Does the G-Spot Matter?
It is taken for granted that a woman should have secrets. Probably, what is meant here is a secret spot – the center of female happiness. Well, male happiness as well…
Almost half a century ago the gynecologist, Ernest Graffenberg, made a sensational announcement: he had found a spot in the vagina which when stimulated, leads a woman to an orgasm. In 1892, a book was published where the results of scientific research made by 3 scientists were described. The research centered on a certain spot, which was called the Spot of Graffenberg, or the G-spot. After the book appeared, the world of mankind split into 2 groups: one that denies the fact that such a spot exists, the other that has been trying to find it.
The scientific side of a female orgasm
In the beginning of the 20th century, Sigmund Freud, an Austrian psychiatrist, said that there are 2 types of orgasm: “unripe” (clitoral) and “ripe” (vaginal). Of course, he considered the second one stronger. It is interesting that a lot of women describe a vast, long-lasting, thrilling feeling, which is recognized at the peak of coitus. It proves the idea that a female orgasm is more varied than a male one. In the late 60s, the statistic data of another batch of research was published. The research focused on more than 10 thousand coituses. A conclusion was made that all female orgasms were caused by the stimulation of the clitoris. In other words, a woman can have an orgasm in different positions and circumstances, with or without coitus. But all these orgasms were clitoral.

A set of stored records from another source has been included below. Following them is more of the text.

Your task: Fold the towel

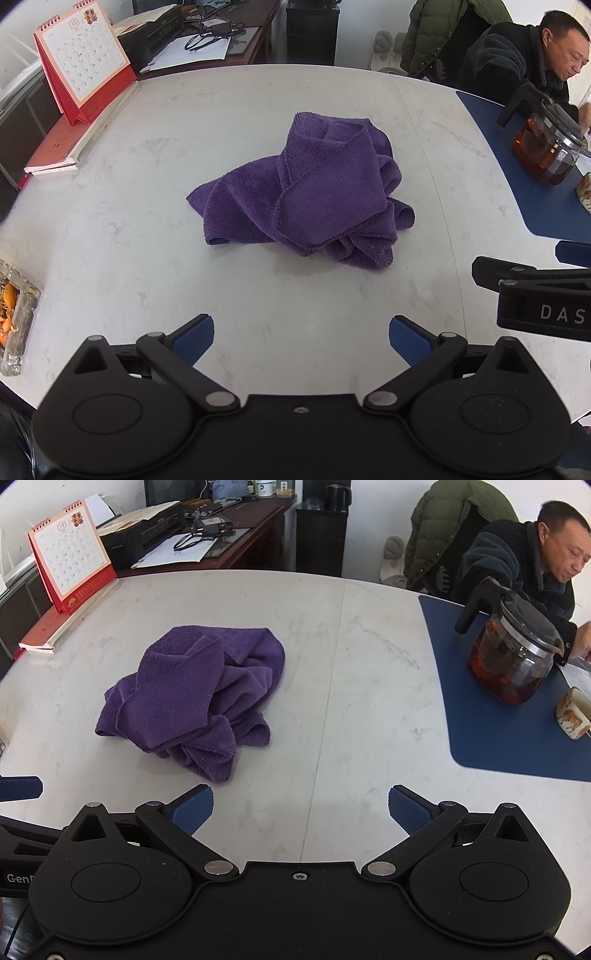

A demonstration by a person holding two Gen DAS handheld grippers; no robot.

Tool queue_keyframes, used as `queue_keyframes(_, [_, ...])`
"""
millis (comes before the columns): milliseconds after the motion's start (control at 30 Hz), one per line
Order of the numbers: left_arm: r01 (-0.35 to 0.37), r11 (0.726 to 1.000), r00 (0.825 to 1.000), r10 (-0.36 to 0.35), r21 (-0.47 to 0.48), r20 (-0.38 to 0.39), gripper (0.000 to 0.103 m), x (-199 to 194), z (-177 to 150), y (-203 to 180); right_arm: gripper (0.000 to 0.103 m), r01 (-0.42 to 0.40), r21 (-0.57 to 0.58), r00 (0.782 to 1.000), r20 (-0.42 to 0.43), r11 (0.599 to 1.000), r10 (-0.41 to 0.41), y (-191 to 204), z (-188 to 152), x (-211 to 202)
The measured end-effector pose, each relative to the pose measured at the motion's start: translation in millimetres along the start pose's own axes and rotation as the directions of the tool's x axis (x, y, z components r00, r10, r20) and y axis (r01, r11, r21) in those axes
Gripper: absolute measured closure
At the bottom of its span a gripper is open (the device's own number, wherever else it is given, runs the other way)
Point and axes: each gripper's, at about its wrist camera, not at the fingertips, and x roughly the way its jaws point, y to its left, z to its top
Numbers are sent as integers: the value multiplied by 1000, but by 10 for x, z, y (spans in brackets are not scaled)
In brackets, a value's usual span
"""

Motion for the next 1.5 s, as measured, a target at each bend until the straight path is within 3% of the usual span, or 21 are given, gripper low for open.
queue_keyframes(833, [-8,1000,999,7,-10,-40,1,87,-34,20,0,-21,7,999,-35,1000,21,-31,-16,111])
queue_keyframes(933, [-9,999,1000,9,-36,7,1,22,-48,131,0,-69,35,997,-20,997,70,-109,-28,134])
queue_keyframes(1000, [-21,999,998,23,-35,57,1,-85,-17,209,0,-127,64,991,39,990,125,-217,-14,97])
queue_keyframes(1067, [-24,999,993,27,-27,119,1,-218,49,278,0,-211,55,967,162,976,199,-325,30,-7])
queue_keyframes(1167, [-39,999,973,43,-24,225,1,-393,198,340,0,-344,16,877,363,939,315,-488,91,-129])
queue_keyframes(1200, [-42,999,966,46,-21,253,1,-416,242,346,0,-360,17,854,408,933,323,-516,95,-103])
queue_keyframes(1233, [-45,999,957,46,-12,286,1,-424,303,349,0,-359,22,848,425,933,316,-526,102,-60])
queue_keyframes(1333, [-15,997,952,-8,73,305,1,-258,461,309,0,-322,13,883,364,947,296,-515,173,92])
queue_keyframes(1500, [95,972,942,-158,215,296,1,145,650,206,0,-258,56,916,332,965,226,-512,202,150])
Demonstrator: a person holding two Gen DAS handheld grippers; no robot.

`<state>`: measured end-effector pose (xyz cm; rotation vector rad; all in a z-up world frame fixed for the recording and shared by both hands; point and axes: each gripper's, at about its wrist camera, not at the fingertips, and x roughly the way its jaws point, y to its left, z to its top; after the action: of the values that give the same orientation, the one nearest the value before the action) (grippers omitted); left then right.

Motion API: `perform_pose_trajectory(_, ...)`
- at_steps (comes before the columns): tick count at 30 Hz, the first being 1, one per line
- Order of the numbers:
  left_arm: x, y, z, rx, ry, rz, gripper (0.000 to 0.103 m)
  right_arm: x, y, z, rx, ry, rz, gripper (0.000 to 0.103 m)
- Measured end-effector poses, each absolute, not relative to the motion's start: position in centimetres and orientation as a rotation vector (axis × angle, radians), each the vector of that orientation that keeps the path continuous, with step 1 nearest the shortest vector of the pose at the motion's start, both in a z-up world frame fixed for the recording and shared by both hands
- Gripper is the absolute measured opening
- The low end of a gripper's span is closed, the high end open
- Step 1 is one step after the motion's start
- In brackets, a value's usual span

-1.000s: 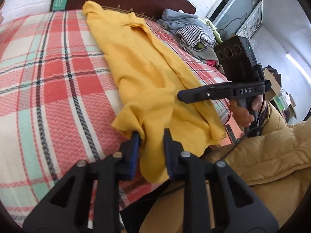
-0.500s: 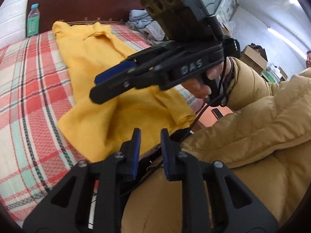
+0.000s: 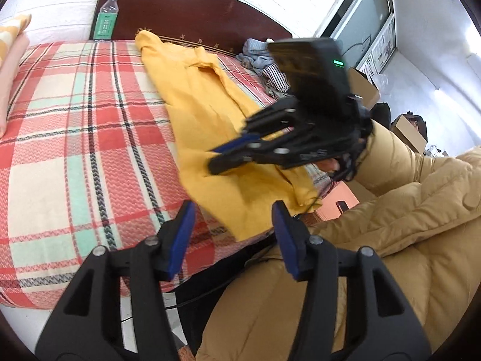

Was there or wasn’t there? That is the question.
And what about the so-called ‘ripe’ orgasm? Was Freud wrong? At that point the scientists found out about one African tribe, where all the women went through a clitorectemy ceremony (the process when the clitoris is cut off). Strangely enough, the women still could reach orgasm during coitus. That was the time when Graffenberg made his declaration, which stirred hot discussions on the question of female orgasms. G-spot orgasm (vaginal orgasm) was considered stronger and more intense than the clitoral one. In some way it supports Freud’s theory of the “ripe” orgasm, as the G-spot is in the vagina. On the other hand, there’s still a doubt among many sexologists and gynecologists – does this spot really exist? It has been looked for and studied for so many years, that it has a reputation of the Bermuda Triangle: everybody speaks of it, but nobody knows where it is. It is, therefore, impossible either to prove this idea or refute it.
Not everybody can find it.
It’s clear from those vague descriptions, that the mysterious G-spot is situated somewhere in vagina, on the other side of the pubic bone. It’s interesting that some women can’t find it themselves; they need a man’s help with this. There are various means for exploration: tongue, fingers, vibrator or penis. Patience – that’s what is important here (both for a man and a woman). And women, unfortunately, can be very impatient and wonder why all the attempts don’t bring any results. They can become nervous and sulky (or, on the contrary, mean). Another unsuccessful attempt and both partners give it up. Their sexual activity may reduce as well. Luckily, most couples are patient and tender enough, so they manage to find it finally. But this shouldn’t become your lifetime goal – does it matter how a woman comes? It’s much more important that she reaches orgasm, and her partner is eager to help her with this. Do you love each other and ready to experiment with positions and toys to make everyone happy and satisfied? Good for you! And the G-spot is only a spot.
Things for Thinking
Relax and enjoy yourself
Ask yourself – what do you think about orgasms? If it’s strong and thrilling enough, if it brings you a nice feeling of satisfaction - who cares what name the scientists call it! Neither matter as much as the way and the position. However, if you’re not quite satisfied with the results and you feel your coitus lacks something, you should consider all those stories about the G-spot. And good luck in finding it!
Too much thinking – too bad
It’s a well-known fact that if we think too much about sex as a process, we instinctively try to control the situation and make the best performance. This, however, prevents us from fully relaxing and enjoying sex. Remember: relaxation is one of the main rules of a successful sex life. Trust your body, not your brain. Forget the formal side of sex. Just do it!